"""

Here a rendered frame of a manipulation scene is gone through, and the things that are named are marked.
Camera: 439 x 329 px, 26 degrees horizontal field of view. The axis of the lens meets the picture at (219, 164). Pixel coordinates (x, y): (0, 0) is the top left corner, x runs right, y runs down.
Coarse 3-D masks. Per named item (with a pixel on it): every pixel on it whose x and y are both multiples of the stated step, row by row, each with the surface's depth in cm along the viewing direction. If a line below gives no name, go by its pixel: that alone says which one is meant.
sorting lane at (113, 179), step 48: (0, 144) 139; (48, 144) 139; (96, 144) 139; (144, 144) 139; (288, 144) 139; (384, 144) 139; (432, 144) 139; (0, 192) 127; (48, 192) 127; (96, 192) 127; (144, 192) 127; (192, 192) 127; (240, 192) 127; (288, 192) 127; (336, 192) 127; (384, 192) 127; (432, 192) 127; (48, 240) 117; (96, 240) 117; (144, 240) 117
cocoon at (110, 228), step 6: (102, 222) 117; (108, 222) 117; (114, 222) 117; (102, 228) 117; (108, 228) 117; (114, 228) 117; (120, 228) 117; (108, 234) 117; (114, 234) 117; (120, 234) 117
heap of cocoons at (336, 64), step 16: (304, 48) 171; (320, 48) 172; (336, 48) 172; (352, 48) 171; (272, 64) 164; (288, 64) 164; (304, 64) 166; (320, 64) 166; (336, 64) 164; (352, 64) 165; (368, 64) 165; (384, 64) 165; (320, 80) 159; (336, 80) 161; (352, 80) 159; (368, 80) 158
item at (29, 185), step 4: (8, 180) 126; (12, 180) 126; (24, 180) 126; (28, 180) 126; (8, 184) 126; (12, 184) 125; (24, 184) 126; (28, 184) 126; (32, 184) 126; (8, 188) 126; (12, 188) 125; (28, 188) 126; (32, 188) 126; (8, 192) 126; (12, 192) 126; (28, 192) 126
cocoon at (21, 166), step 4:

"""

> What the exercise asks
Repeat the entries above exactly, from the first line through the line containing "sorting lane at".

> Answer area
Here a rendered frame of a manipulation scene is gone through, and the things that are named are marked.
Camera: 439 x 329 px, 26 degrees horizontal field of view. The axis of the lens meets the picture at (219, 164). Pixel coordinates (x, y): (0, 0) is the top left corner, x runs right, y runs down.
Coarse 3-D masks. Per named item (with a pixel on it): every pixel on it whose x and y are both multiples of the stated step, row by row, each with the surface's depth in cm along the viewing direction. If a line below gives no name, go by its pixel: that alone says which one is meant.
sorting lane at (113, 179), step 48: (0, 144) 139; (48, 144) 139; (96, 144) 139; (144, 144) 139; (288, 144) 139; (384, 144) 139; (432, 144) 139; (0, 192) 127; (48, 192) 127; (96, 192) 127; (144, 192) 127; (192, 192) 127; (240, 192) 127; (288, 192) 127; (336, 192) 127; (384, 192) 127; (432, 192) 127; (48, 240) 117; (96, 240) 117; (144, 240) 117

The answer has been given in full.